1. Field of the Invention
The present invention relates to an analog-to-digital (AD) converter for converting an analog voltage to digital data.
2. Description of the Background Art
A conventional serial-parallel type of AD converter includes a plurality of parallel ADCs (Analog-to-Digital Converters). Specifically, an analog input signal is input to an M-bit ADC on the input terminal of the AD converter and converted to M bits of digital data by one of the parallel ADCs. A DAC (Digital-to-Analog Converter) included in the AD converter converts the digital data to a corresponding analog voltage. A differential circuit included in the AD converter produces a difference between the analog voltage produced by the DAC and the analog input voltage. An amplifier included in the AD converter amplifies the difference and feeds the amplified difference to an N-bit ADC, which is another of the parallel ADCs.
An N-bit shifter also included in the AD converter raises the digital data output from the M-bit ADC by N bit positions toward its most significant bit position. An adder also included in the AD converter adds both of the digital data output from the N-bit ADC and the N-bit shifter to each other to thereby output the (M+N) bits of digital data from the output terminal of the AD converter.
A problem with the conventional AD converter described above is that the DAC must convert the digital data to which the analog input voltage was converted to a further analog voltage, thus incurring some time delay in the entire AD conversion. Another problem is that the inclusion of the differential circuit and the amplifier, which handle the analog voltages, possibly aggravates errors. The conventional AD converter is therefore likely to cause the conversion to be delayed and deteriorate the accuracy in AD conversion.
It Is an object of the present invention to provide an AD converter in which the delay and errors are minimized in AD conversion.
In accordance with the present invention, an analog-to-digital conversion circuit includes a series of quantizers each for comparing an input analog voltage with a reference voltage to convert the analog voltage to digital data and outputting a voltage representative of a difference of the input voltage from a voltage corresponding to the digital data.
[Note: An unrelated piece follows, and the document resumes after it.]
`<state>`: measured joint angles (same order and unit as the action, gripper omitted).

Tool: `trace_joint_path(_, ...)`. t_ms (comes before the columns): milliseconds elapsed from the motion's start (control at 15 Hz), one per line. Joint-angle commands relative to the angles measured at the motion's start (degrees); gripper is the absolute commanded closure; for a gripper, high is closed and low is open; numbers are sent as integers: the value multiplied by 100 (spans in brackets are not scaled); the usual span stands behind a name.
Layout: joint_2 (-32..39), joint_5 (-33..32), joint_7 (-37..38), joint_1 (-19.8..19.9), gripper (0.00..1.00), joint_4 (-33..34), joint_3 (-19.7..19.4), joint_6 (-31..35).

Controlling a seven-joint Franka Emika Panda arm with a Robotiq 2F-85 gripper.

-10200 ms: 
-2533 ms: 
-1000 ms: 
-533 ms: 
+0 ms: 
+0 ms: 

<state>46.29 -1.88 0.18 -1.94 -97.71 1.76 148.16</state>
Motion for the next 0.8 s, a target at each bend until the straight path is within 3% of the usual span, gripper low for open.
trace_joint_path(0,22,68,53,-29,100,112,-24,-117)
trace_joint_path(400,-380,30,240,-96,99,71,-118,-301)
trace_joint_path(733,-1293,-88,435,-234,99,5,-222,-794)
Each quantizer includes a comparator for comparing the analog voltage with the reference voltage to output the result of comparison. A first amplifier amplifies a voltage representative of a difference of the analog voltage from the reference voltage. A second amplifier inverts the voltage representative of the difference of the analog voltage from the reference voltage and amplifies the inverted voltage. A first and a second switch are respectively connected to the first and second amplifiers for selecting either one of the output voltages of the first and second amplifiers in accordance with the result of comparison output from the comparator. A data output circuit develops and outputs the digital data in accordance with the result of comparison and digital data fed from the preceding quantizer.